I have a small table with some users and their favourite colours:

peter=# select * from users;
┌────┬─────────┬──────────────────┐
│ id │  name   │ favourite_colour │
├────┼─────────┼──────────────────┤
│  3 │ Francis │ blue             │
│  4 │ Toby    │ blue             │
│  1 │ Joey    │ red              │
│  2 │ Dwayne  │ purple           │
└────┴─────────┴──────────────────┘
(4 rows)

Time: 0.400 ms

Now, let's say we want all users with a favourite colour of blue or red; if we use a UNION the following happens:

peter=# explain select name from users where favourite_colour = 'blue' union select name from users where favourite_colour = 'red' ;
┌───────────────────────────────────────────────────────────────────────────┐
│                                QUERY PLAN                                 │
├───────────────────────────────────────────────────────────────────────────┤
│ HashAggregate  (cost=35.33..35.39 rows=6 width=58)                        │
│   Group Key: users.name                                                   │
│   ->  Append  (cost=0.00..35.31 rows=6 width=58)                          │
│         ->  Seq Scan on users  (cost=0.00..17.62 rows=3 width=58)         │
│               Filter: ((favourite_colour)::text = 'blue'::text)           │
│         ->  Seq Scan on users users_1  (cost=0.00..17.62 rows=3 width=58) │
│               Filter: ((favourite_colour)::text = 'red'::text)            │
└───────────────────────────────────────────────────────────────────────────┘
(7 rows)

Time: 3.868 ms

As you can see, the query plan involves

  • two sequental scans (Seq Scan) that each perform a Filter,
  • an Append operation which is actually performing the UNION,
  • plus Group Key and HashAggregate steps, from which the resulting recordset can be returned.
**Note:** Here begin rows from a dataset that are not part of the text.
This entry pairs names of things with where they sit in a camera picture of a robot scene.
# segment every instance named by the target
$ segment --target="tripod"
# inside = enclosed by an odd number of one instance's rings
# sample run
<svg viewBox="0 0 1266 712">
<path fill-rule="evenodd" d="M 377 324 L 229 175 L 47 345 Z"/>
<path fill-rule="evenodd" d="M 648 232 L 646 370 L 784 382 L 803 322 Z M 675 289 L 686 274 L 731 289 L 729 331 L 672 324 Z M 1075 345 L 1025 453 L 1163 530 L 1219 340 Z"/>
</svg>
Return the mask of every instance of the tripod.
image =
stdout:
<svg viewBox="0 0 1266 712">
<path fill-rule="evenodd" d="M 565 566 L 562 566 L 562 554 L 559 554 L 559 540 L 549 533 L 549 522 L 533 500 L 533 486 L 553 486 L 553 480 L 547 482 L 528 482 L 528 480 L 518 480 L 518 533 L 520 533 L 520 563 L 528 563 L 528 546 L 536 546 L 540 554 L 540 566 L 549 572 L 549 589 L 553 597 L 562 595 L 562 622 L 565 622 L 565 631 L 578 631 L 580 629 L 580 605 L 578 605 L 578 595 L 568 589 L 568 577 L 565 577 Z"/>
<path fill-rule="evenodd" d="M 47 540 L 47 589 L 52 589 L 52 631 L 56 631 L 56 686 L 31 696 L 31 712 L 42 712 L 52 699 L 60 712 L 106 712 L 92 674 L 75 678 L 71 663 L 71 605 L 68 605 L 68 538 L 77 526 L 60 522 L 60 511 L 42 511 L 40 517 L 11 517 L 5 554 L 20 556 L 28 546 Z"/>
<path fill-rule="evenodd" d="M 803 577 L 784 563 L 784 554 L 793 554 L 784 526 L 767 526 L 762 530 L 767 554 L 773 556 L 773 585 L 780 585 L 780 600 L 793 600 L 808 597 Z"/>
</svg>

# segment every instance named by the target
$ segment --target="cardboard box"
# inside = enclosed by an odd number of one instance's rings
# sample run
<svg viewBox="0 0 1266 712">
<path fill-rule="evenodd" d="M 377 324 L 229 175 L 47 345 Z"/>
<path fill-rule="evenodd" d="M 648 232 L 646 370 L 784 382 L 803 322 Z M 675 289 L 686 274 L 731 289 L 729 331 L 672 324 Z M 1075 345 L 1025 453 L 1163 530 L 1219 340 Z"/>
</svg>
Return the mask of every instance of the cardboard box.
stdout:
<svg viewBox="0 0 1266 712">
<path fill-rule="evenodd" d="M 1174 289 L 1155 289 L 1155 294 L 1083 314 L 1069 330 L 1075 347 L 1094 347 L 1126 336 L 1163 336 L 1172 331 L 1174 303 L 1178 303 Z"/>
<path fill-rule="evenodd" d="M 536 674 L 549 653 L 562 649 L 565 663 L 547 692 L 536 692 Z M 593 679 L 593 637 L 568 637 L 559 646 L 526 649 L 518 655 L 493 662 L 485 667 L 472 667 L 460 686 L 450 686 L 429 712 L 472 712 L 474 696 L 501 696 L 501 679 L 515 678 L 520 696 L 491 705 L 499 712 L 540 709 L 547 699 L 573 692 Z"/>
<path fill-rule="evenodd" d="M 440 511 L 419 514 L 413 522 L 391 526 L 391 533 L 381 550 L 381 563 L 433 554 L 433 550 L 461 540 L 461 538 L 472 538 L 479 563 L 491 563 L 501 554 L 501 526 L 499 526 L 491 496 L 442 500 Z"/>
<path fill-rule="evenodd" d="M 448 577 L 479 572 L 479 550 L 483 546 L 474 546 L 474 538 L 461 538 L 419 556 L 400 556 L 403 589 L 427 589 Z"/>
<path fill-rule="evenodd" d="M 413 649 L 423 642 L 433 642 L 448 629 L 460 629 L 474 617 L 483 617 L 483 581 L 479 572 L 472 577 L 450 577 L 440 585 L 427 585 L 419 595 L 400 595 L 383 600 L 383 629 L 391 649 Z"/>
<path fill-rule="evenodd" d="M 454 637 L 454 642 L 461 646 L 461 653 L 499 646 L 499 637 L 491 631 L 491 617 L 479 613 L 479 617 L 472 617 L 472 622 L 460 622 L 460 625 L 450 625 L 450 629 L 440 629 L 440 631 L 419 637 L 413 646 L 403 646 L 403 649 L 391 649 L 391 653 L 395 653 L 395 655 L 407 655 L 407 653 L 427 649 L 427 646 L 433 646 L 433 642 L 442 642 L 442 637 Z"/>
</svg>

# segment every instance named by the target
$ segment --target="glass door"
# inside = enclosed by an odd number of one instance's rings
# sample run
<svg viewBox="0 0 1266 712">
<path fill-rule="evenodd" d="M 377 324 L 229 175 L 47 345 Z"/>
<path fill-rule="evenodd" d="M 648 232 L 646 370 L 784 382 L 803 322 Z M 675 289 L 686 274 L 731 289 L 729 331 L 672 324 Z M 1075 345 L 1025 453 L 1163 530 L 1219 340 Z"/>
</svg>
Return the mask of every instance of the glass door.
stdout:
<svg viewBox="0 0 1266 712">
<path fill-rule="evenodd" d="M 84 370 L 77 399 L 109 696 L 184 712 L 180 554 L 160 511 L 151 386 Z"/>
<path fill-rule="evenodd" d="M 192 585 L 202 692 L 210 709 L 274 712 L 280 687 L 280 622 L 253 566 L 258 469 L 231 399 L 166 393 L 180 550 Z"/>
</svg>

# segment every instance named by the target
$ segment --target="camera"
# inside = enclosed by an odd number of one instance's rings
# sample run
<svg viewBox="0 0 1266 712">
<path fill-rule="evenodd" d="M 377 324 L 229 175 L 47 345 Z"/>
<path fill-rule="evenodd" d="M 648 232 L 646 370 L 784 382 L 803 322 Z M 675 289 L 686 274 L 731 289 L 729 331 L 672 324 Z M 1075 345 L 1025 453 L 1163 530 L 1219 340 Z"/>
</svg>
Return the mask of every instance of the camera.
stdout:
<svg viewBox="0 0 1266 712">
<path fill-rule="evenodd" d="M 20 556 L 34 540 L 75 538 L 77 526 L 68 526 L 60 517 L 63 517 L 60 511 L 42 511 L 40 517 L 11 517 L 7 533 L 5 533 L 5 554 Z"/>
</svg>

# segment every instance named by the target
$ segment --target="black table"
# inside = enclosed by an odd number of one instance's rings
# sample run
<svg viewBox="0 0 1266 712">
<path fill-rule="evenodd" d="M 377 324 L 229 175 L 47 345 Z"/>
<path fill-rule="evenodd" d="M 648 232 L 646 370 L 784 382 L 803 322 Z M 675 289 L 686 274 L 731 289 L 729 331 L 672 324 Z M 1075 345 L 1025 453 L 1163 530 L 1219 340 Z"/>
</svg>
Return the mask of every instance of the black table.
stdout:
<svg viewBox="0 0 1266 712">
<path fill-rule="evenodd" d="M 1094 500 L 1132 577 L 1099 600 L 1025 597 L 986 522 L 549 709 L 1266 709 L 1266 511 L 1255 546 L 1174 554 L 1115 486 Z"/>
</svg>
Now, if we perform the same query in another fashion, we can see how much simpler the query plan is:

peter=# explain select name from users where favourite_colour in ('blue', 'red') ;
┌───────────────────────────────────────────────────────────────────┐
│                            QUERY PLAN                             │
├───────────────────────────────────────────────────────────────────┤
│ Seq Scan on users  (cost=0.00..17.62 rows=6 width=58)             │
│   Filter: ((favourite_colour)::text = ANY ('{blue,red}'::text[])) │
└───────────────────────────────────────────────────────────────────┘
(2 rows)

Time: 0.510 ms

Unions, along with the other set operations, can be incredibly useful when combining data from different sources but they are unlikely to optimise queries from a single table or relation.

Additionally, two things I noticed while typing this reply:

  • the editor isn't resizable, this makes it difficult to refer to what I've typed while formulating a response. This is more prevelant in posts with big code snippets, tables, etc.
  • there appears to be a bug that occurs if a multi-line code snippet follows a list directly; the code snippet isn't recognised until there's a line of text between them

This is very well written. It highlights some of the issues I have as well. Great article to explain how to go about cleaning up code. I've spent years doing just that but it's often unappreciated.